*Work to complete*
Take the entries below and print, exactly, the stretch from the line containing "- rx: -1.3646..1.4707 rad" through the line containing "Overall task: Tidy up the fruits", both included.

Extracted data entries
----------

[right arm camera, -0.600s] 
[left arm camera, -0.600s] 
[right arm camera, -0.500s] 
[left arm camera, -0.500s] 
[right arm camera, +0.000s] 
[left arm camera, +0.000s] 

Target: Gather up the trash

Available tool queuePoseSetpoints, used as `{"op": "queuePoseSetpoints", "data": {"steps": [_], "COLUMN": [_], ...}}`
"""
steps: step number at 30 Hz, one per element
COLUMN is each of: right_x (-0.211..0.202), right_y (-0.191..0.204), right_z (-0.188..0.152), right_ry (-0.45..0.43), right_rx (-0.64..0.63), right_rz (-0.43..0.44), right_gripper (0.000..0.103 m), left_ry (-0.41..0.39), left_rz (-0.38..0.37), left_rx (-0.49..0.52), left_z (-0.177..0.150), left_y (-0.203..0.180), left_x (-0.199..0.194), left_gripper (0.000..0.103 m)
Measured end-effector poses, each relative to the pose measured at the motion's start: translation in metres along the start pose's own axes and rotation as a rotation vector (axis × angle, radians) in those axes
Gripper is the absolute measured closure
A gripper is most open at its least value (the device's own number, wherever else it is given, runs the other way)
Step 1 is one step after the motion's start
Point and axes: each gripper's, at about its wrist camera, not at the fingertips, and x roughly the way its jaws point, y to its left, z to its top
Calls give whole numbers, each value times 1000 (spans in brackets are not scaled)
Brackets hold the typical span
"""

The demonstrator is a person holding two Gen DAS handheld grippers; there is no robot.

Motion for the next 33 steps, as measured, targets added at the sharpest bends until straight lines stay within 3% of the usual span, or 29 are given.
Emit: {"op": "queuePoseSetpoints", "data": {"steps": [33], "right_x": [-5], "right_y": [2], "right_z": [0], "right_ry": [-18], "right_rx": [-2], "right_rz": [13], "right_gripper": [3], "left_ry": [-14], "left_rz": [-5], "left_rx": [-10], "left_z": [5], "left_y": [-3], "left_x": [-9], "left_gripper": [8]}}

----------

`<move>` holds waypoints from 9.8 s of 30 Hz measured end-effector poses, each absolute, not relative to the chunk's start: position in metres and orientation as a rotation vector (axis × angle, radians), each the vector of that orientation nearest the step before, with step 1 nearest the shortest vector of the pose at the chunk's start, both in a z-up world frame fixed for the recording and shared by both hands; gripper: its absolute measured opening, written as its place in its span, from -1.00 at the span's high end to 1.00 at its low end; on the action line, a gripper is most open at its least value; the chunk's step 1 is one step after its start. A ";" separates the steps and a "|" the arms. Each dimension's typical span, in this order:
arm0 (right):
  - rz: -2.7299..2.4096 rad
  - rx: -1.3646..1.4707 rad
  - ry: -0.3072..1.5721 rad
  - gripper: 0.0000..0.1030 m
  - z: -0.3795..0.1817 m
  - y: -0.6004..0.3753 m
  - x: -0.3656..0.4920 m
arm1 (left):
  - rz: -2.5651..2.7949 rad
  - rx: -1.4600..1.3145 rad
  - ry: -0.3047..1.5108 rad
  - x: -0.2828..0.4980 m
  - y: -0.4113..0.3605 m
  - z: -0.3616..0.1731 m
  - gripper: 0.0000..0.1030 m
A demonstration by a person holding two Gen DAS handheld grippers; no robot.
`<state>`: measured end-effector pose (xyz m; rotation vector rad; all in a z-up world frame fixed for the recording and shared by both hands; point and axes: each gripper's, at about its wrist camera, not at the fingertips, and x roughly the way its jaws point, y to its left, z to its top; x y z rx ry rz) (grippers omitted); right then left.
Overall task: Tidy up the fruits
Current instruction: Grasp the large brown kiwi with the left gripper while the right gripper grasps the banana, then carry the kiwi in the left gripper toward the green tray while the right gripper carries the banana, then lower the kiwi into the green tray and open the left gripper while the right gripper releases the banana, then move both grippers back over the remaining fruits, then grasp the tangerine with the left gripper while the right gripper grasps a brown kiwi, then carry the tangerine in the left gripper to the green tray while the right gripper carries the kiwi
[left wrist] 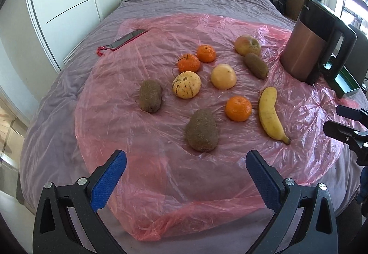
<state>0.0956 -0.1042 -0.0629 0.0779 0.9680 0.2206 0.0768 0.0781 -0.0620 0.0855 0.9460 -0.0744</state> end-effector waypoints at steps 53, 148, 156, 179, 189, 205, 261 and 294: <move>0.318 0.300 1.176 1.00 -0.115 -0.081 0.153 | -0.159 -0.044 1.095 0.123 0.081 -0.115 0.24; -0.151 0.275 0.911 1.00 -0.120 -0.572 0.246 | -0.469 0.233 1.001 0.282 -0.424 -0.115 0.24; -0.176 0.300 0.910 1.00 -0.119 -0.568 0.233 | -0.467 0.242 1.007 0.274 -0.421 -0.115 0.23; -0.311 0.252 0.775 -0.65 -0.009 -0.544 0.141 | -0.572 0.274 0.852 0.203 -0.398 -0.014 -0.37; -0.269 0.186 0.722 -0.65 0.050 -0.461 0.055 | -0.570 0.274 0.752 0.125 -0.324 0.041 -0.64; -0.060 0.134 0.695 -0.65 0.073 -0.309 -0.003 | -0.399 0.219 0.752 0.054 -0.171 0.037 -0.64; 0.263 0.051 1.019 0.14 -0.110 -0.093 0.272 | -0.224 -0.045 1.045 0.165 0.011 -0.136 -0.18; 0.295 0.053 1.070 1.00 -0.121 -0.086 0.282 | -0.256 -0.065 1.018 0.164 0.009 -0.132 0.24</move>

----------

*Answer section*
  - rx: -1.3646..1.4707 rad
  - ry: -0.3072..1.5721 rad
  - gripper: 0.0000..0.1030 m
  - z: -0.3795..0.1817 m
  - y: -0.6004..0.3753 m
  - x: -0.3656..0.4920 m
arm1 (left):
  - rz: -2.5651..2.7949 rad
  - rx: -1.4600..1.3145 rad
  - ry: -0.3047..1.5108 rad
  - x: -0.2828..0.4980 m
  - y: -0.4113..0.3605 m
  - z: -0.3616..0.1731 m
  - gripper: 0.0000..0.1030 m
A demonstration by a person holding two Gen DAS handheld grippers; no robot.
`<state>`: measured end-effector pose (xyz m; rotation vector rad; all in a z-up world frame fixed for the recording and shared by both hands; point and axes: each gripper's, at about its wrist camera, not at the fingertips, and x roughly the way its jaws point, y to its left, z to its top; x y z rx ry rz) (grippers omitted); right then left.
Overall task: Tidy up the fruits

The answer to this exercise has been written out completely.